▸ How to complete this task: Exactly as written, output the lines below starting from the first and ending with the line that contains "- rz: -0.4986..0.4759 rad"; omit pictures.

▸ Dataset items:
_____
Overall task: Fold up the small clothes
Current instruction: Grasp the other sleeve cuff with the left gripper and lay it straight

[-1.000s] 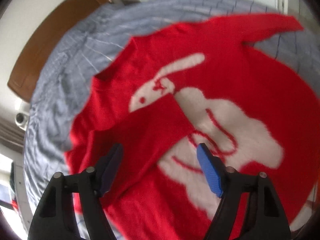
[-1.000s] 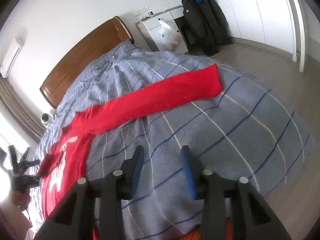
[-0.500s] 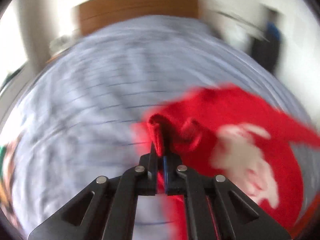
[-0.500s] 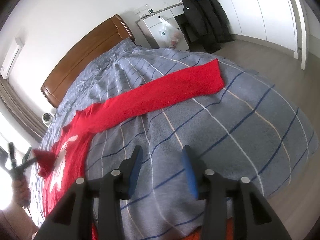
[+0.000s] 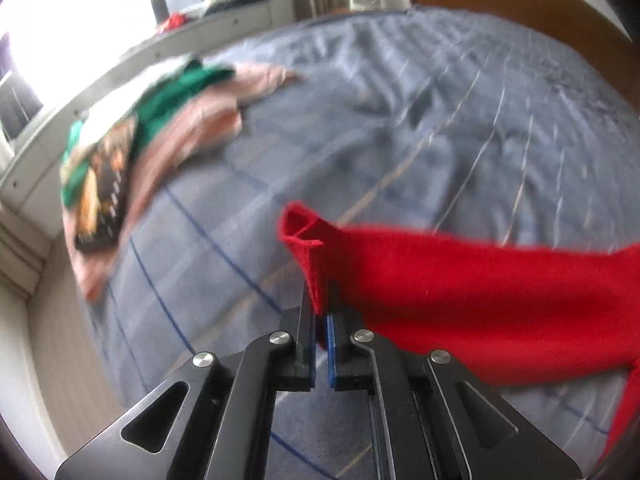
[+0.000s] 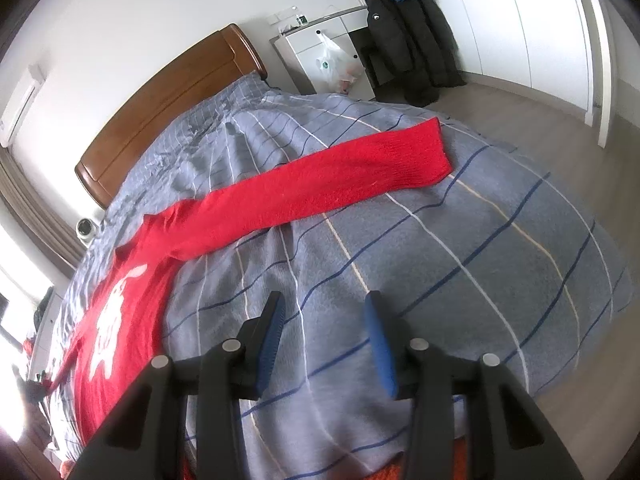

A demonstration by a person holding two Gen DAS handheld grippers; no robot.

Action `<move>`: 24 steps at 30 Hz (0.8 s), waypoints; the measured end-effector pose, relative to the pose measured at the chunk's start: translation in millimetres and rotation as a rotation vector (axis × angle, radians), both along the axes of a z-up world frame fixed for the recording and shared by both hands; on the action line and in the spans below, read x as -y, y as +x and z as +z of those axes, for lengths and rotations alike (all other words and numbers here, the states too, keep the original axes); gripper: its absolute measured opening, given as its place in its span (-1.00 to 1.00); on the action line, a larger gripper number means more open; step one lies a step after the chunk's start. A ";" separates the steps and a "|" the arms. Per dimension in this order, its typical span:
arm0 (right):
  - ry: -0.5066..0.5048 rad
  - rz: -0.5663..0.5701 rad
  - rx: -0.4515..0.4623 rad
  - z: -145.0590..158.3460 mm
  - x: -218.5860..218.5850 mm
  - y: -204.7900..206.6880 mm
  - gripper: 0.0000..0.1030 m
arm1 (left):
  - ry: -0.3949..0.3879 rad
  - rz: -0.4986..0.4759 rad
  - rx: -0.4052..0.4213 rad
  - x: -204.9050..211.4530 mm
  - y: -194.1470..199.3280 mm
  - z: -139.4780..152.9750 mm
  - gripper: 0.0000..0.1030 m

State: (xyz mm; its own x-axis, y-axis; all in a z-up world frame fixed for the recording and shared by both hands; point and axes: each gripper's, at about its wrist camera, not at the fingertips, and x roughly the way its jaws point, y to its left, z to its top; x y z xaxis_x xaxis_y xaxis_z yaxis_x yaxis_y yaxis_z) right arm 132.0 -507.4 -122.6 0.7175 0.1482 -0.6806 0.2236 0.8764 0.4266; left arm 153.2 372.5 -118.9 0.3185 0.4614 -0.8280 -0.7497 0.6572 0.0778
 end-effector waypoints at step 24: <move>0.007 0.329 -0.089 24.0 -59.0 -14.7 0.30 | -0.172 -0.506 0.080 150.4 -102.0 42.3 0.31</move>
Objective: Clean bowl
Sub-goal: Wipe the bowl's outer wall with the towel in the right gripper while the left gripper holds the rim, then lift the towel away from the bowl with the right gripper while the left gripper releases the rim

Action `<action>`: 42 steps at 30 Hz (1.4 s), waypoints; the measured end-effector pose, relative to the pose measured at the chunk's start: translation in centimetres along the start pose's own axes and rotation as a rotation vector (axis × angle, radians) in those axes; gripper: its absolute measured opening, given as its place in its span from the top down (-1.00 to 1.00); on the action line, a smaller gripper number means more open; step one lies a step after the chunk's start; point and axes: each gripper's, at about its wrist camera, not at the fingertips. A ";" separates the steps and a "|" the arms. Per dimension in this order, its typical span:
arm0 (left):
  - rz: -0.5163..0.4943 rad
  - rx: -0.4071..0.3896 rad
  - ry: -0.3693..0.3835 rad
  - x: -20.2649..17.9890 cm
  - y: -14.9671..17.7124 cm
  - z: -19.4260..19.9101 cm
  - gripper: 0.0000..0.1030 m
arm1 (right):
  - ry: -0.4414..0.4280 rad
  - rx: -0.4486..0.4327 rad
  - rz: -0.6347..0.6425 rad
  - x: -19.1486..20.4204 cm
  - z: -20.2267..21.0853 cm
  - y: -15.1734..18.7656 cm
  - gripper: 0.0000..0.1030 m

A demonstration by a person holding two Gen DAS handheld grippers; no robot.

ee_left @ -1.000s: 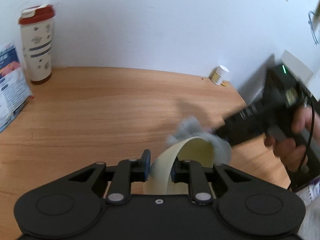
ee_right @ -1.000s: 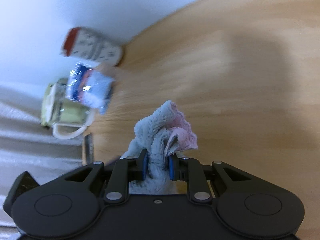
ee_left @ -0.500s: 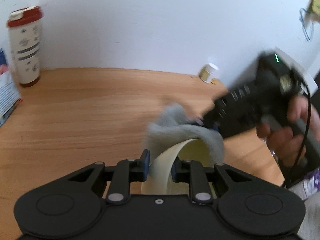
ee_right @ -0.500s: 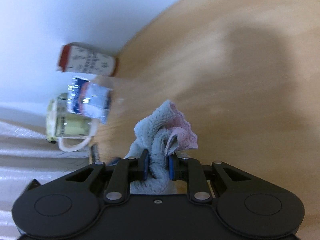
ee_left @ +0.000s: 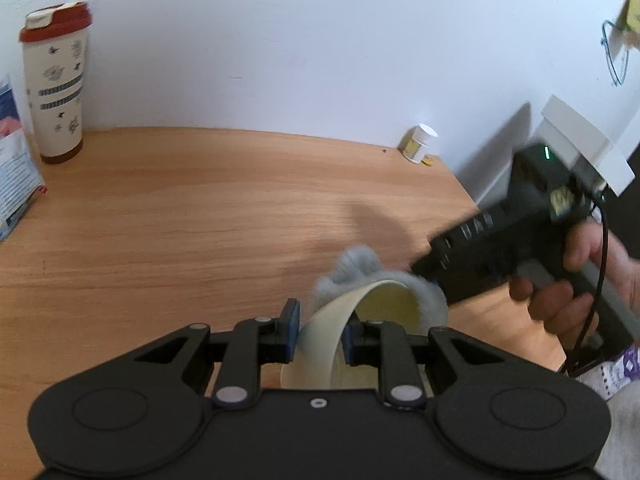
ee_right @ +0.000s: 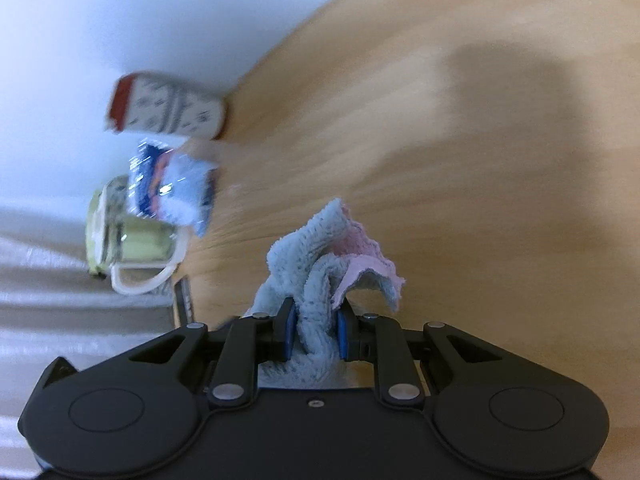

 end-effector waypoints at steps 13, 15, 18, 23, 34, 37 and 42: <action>0.051 -0.002 0.015 1.3 -0.8 -0.1 0.62 | 0.004 -0.002 -0.057 -0.7 -0.2 0.5 0.57; 0.044 0.012 0.016 1.2 -0.7 -0.1 0.62 | -0.019 -0.016 -0.029 0.3 -0.2 -0.5 0.57; 0.035 0.030 0.023 1.0 -0.7 -0.6 0.62 | -0.027 -0.016 0.028 1.9 -0.6 -1.5 0.57; 0.079 0.056 0.035 1.9 -0.7 -1.1 0.62 | -0.008 -0.014 0.051 2.3 -0.9 -1.6 0.57; 0.179 0.081 0.009 4.6 -0.8 -2.0 0.64 | 0.058 -0.056 -0.088 -2.5 1.5 1.5 0.59; 0.193 0.095 0.002 5.0 -1.0 -2.0 0.65 | 0.063 -0.085 -0.080 -2.4 2.3 1.4 0.59; 0.206 0.145 -0.020 5.8 -1.6 -2.3 0.70 | 0.112 -0.101 -0.031 -1.5 2.8 0.9 0.59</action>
Point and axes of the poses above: each gripper's, at about its wrist camera, not at the fingertips, and z roughly against the way its jaws point, x to its left, y to its underside, and after that the axes turned 14 degrees about z, right-handed
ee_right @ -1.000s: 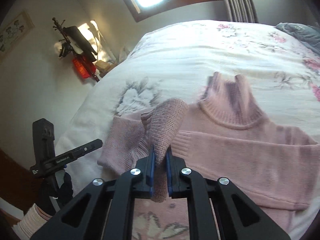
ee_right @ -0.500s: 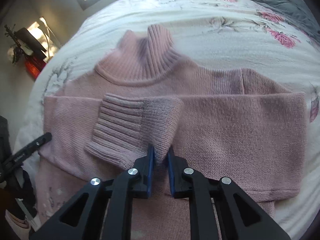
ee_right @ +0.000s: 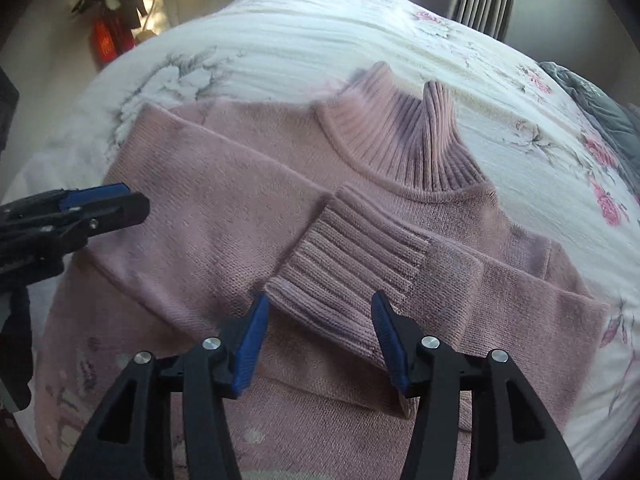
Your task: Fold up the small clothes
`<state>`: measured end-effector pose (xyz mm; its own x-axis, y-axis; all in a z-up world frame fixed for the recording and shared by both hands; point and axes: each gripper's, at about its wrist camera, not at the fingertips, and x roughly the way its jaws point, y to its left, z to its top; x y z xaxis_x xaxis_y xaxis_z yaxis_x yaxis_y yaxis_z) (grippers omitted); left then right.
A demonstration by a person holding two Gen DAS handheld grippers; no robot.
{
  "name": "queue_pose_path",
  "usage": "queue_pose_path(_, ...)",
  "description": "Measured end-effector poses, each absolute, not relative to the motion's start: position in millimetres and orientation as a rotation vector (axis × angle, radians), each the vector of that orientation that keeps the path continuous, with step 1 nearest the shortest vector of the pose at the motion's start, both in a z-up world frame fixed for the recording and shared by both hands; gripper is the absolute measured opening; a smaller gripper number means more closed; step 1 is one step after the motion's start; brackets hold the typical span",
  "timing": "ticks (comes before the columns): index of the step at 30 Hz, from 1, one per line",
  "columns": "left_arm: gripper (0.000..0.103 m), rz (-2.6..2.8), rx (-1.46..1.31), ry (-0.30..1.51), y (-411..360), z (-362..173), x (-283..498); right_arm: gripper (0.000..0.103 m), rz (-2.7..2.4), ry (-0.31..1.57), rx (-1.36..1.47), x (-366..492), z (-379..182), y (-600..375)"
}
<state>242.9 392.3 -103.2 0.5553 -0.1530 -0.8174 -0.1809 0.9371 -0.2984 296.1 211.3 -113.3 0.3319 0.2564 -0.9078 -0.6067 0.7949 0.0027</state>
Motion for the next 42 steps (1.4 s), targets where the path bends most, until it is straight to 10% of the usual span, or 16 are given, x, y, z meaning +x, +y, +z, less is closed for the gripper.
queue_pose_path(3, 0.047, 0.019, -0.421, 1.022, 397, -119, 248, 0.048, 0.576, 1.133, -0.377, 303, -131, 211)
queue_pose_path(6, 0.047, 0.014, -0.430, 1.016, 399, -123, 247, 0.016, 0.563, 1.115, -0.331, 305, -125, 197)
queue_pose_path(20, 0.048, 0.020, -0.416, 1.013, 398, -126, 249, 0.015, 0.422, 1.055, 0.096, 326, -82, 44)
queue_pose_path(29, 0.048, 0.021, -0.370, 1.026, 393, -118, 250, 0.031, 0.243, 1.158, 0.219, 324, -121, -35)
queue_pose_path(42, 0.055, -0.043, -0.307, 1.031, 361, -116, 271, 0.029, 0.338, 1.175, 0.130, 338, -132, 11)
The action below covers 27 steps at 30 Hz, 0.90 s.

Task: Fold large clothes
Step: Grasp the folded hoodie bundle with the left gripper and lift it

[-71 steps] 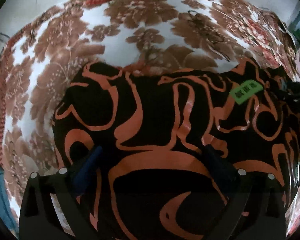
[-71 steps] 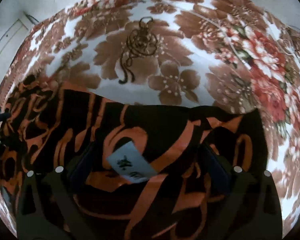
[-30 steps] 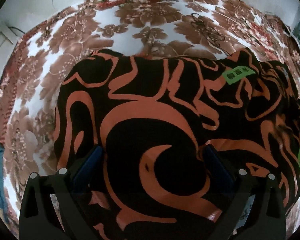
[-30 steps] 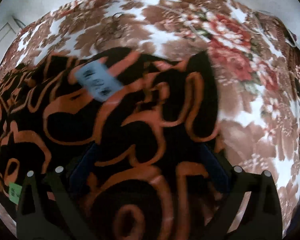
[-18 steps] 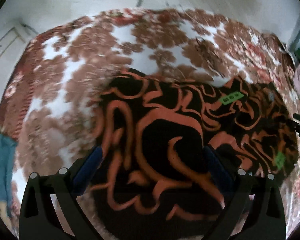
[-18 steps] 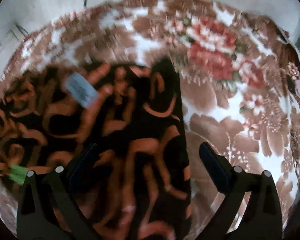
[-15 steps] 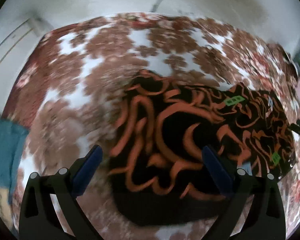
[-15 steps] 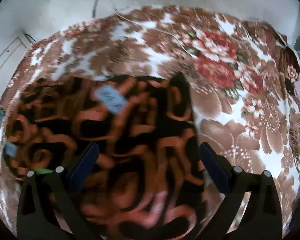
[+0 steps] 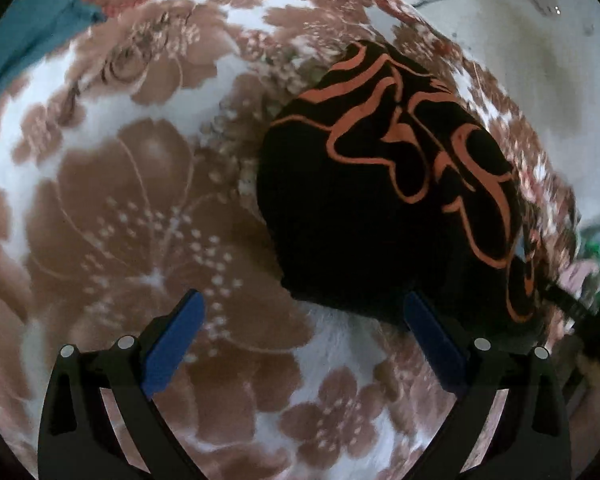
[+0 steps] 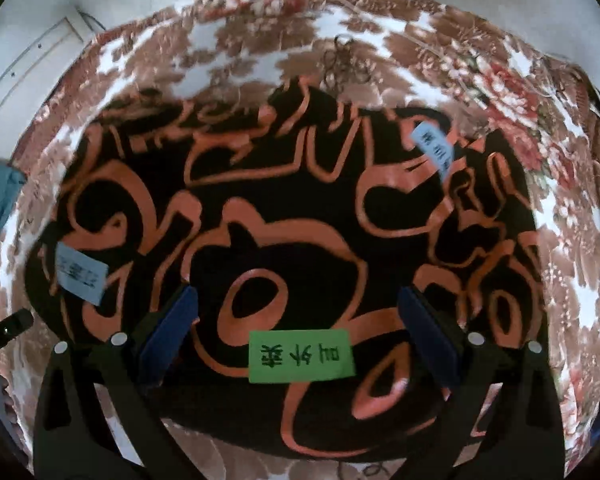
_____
▸ Solution below:
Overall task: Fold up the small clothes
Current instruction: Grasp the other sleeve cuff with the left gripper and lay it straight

[-1.000s] 
[-1.000s] 
[-0.500s] 
[-0.500s] 
[+0.000s] 
[+0.000s] 

A demonstration by a person holding two Gen DAS handheld grippers; no robot.

Action `<move>`: 24 steps at 30 Hz (0.8 s), waypoints; the measured end-effector pose, relative to the pose measured at the chunk's start: translation in millimetres and rotation as a rotation vector (axis × angle, radians), both along the axes of a z-up world frame fixed for the recording and shared by both hands; on the action line and in the spans below, read x as -y, y as +x and z as +z of those axes, for lengths and rotations alike (all other words and numbers here, the states too, keep the original axes); gripper: its absolute measured opening, given as its place in its span (-1.00 to 1.00); on the action line, a larger gripper number means more open; step one lies a step after the chunk's start. A ";" separates the steps and a "|" the arms. Per dimension in this order, its typical span:
arm0 (right):
  - ry: -0.5066..0.5048 rad
  - rz: -0.5663..0.5701 rad
  - rx: -0.4515..0.4623 rad
  - z: -145.0590..158.3460 mm
  - x: -218.5860..218.5850 mm
  - y: -204.7900..206.6880 mm
  - gripper: 0.0000..0.1030 m
arm1 (left):
  - ry: -0.3949..0.3879 rad
  - rz: -0.4986..0.4759 rad

The output requires nothing else.